Saturday, September 30, 2017

Mabon, Tribalism, and Fitting it all Together…

When trying to craft a modern Celtic ritual calendar based on what we know of the ancient Celts and their celebrations, we realize that the modern pagan calendar of 8 “sabbats” feels like a bit of unnecessary add on.   We have just passed the modern pagan celebration of “Mabon” here in North Carolina and it has gotten us thinking about things related to Celtic calendars and how things fit together for us here at the Fellowship.
Mabon is a modern construct for paganism.  The Celts didn’t celebrate anything called “Mabon”.   And while neo-lithic cultures predating the Celts did seem to honor the solstices and equinoxes, the evidence we have of various Celtic cultures points to them not celebrating those times of the year.  Not that having a fall ritual/festival at this time of year is a bad thing or invalid…

The Need for Gatherings
When modern Paganism was creating itself it drew on the available scholarship of the day.   It looked at the celebrations of not only the Celts but Germanic peoples.   With the “Quarter” and “Cross-quarter” days a cohesive cyclical year of celebrations came into being.  This was before the days of Celtic Reconstructionism and people specializing in particular areas of paganism.  The balanced and cyclical year became a staple of most modern pagan traditions and most organizations tend to use some form of it even down to today.   And it makes sense.  Communities need regular gatherings; we enjoy spending time with people of like mind.  Having regularly spaced times of ritual or spiritual gathering during the year helps us stay connected and helps us build our own modern mythos.   So how do we remain true to a Celtic path and still maintain close contact outside of the four Celtic high days?

Modern Tribes
One way we do things in Sylvan Celtic Fellowship is we have created a tribal system for people.  It is a way for people to come together in fellowship and spiritual celebration.  We don’t use the “grove model” adopted by many modern Druid organizations.  More can be gleaned by reading our previous blog post here.   The point though is that our modern hearths, clanns, and tribes are able to come together for their spiritual needs outside of our Druid led Celtic holy days.   Although the Solstices and equinoxes are not inherently Celtic celebrations there is no need to stop using these aspects of the neo-pagan “Wheel of the Year”.  In our tribal system we have begun using these days to grow our own tribal traditions.  

Customs and Traditions
Each Hearth, Clann, or Tribe in Sylvan Celtic Fellowship should set up their own ways to celebrate the solstices and equinoxes.   By doing this each group becomes its own unique entity.  The Hearths, Clanns, and Tribes will forge their own customs and traditions for these days.  And it doesn’t necessarily have to be religious ritual that groups do.    For example, our sister organization for the Mabon season holds a Thanksgiving style feast.  Your group could hold a feast, go for a weekend camping getaway, hold a toasting circle; the options are entirely in your hands.   As time goes by the traditions that each tribal unit comes up with will give them their own identity.    Along with the Druid led Celtic holy days, the solstices and equinoxes will come to fill out a yearlong cyclical calendar that will be unique to each tribal unit.   Our hope is that as more tribal units come into being, each with its own identity, that the tribes will have the diversity that our ancient counterparts had.
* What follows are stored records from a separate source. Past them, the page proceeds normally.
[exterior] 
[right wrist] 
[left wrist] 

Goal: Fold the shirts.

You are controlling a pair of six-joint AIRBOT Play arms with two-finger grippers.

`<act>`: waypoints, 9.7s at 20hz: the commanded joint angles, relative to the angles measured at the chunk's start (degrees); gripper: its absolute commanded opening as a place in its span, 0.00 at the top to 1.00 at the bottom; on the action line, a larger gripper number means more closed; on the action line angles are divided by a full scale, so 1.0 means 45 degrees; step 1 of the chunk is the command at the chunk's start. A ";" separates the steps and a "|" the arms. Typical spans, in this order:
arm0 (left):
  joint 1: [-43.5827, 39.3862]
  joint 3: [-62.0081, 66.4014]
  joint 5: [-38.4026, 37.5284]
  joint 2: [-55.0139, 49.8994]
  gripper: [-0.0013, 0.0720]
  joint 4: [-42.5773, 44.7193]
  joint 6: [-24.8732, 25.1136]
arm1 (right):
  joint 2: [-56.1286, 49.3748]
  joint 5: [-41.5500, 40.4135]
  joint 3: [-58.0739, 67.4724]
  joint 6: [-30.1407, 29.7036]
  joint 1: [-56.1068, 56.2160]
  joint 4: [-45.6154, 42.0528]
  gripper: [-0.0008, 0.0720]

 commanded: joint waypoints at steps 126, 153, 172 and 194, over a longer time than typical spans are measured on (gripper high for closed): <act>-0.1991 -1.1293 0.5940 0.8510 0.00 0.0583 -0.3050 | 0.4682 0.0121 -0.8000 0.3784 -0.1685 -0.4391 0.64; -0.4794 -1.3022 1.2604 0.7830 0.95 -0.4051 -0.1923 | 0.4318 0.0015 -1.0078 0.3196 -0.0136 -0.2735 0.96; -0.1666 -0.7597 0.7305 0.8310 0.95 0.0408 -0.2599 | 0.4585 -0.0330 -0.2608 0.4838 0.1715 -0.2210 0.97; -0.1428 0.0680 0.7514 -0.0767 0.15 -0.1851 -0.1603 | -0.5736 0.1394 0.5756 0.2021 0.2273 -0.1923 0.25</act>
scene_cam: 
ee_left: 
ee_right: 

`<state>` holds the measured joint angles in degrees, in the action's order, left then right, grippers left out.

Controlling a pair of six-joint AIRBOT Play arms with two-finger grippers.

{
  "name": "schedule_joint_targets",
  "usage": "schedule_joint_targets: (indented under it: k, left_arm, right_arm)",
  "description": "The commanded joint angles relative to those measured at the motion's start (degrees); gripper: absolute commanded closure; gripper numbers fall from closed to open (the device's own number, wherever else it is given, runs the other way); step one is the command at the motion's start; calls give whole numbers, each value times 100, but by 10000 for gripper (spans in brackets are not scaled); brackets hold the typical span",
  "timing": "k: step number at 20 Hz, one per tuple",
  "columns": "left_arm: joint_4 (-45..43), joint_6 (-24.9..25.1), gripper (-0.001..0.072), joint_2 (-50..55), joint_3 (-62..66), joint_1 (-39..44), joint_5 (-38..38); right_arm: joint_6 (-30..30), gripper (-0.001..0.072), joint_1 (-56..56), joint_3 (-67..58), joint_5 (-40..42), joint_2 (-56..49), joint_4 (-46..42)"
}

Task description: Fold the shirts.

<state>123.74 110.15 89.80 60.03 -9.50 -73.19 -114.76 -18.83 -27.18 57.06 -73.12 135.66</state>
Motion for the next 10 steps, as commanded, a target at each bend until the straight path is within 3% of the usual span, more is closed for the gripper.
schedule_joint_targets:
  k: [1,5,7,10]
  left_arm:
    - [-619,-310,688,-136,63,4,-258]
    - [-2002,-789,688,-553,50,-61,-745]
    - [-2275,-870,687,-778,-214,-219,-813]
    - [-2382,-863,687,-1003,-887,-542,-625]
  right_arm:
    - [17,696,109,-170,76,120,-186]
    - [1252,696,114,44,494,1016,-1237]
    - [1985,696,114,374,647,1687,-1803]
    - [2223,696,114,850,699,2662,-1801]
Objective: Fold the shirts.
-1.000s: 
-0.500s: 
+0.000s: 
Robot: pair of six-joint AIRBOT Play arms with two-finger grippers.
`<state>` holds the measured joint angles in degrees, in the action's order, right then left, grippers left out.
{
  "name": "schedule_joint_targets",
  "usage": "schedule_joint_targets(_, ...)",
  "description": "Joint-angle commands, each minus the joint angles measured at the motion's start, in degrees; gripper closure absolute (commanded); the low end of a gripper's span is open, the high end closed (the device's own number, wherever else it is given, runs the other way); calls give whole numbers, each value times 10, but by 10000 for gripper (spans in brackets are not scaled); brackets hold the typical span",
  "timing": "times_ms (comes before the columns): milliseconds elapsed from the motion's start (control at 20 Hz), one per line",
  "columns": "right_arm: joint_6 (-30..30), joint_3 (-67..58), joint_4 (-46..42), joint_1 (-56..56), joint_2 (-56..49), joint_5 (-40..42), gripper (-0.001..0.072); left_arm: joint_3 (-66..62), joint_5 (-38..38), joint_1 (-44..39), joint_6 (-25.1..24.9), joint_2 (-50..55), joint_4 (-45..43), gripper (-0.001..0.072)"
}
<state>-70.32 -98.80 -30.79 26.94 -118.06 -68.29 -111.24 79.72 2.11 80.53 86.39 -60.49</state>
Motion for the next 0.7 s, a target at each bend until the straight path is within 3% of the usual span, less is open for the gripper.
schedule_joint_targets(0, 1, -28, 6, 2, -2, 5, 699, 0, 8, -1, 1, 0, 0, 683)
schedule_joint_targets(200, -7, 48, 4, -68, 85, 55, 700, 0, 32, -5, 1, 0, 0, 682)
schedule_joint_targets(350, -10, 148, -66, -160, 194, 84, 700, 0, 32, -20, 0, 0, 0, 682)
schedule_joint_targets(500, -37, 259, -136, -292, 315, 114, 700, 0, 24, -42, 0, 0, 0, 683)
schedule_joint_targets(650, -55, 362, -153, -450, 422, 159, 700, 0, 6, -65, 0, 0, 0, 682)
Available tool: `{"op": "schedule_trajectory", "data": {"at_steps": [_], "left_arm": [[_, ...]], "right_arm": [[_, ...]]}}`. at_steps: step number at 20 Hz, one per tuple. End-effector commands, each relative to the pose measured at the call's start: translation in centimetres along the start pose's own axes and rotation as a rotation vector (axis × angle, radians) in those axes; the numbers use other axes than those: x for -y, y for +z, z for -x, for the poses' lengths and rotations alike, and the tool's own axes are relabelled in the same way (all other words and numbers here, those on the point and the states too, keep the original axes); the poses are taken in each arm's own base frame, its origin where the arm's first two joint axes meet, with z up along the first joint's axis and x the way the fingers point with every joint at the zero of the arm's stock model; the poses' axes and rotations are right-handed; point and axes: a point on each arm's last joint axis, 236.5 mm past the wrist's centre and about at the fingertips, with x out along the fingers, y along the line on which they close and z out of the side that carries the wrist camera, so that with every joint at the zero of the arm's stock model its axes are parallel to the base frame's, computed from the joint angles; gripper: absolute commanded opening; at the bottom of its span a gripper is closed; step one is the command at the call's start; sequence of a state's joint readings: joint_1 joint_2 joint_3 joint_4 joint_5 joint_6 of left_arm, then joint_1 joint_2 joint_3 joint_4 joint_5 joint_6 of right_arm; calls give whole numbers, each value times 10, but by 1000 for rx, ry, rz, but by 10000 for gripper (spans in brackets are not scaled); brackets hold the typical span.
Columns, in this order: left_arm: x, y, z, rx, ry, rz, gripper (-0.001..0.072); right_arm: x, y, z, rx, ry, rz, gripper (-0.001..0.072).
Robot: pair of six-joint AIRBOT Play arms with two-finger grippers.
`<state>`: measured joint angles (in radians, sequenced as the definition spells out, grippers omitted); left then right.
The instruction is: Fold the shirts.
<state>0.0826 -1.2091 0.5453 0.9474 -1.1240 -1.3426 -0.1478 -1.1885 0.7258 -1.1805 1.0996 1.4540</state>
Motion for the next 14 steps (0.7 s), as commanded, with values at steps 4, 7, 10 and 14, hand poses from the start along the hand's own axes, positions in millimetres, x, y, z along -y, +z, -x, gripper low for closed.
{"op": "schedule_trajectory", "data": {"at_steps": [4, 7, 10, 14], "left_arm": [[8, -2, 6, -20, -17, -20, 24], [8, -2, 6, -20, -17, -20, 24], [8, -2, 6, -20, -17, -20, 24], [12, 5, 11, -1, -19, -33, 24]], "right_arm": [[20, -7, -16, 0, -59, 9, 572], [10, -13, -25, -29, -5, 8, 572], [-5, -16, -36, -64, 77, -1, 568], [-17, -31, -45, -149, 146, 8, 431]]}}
Thursday, September 28, 2017

A quick update!

It has been several months since we have had a chance to blog here at Sylvan Celtic Fellowship.   Life sometimes manages to get in the way of things but we still aim to post things relevant to Celtic Spirituality and the Fellowship.    One of the updates we look to start is to start posting weekly for our folk and the Celtic tribal based worship system we call “The Sylvan Path”.   We aim for the updates to be able to be usable by solitary members, full family hearth units, clann groups, and full on tribal units.  We also hope that “The Sylvan Way” units can be of use to those folks who may not have reached out to an organization or who do not wish to.   We may take the collected series once finished and publish it into a hard format for people to purchase, but all the stuff we do will be free if you want to read it here.
We are going to write a few entries to get us started and then begin publishing them once a week, once we have about 6 weeks’ worth.  That way we can hopefully keep things rolling for you, our readers.  So stay tuned!

Of course “The Sylvan Way” won’t be our only posts here.  We plan on being more active.  Our goal will be at least one regular blog post for the SCF blog at least once a month in addition to the weekly updates.     We seek to be a place of options for the Celtic pagan community and our own Sylvan community.    So keep watching this space.   Hopefully in a couple of weeks we will have some more good stuff coming this way!

Sunday, February 12, 2017

About Us, An Explanation in Three Parts. Part 3 The Tribes

It has been a few months since our last post but now that the holidays are over we want to get back into the swing of things.   We were one post away from wrapping up our “about us” feature in three parts.   So without further ado…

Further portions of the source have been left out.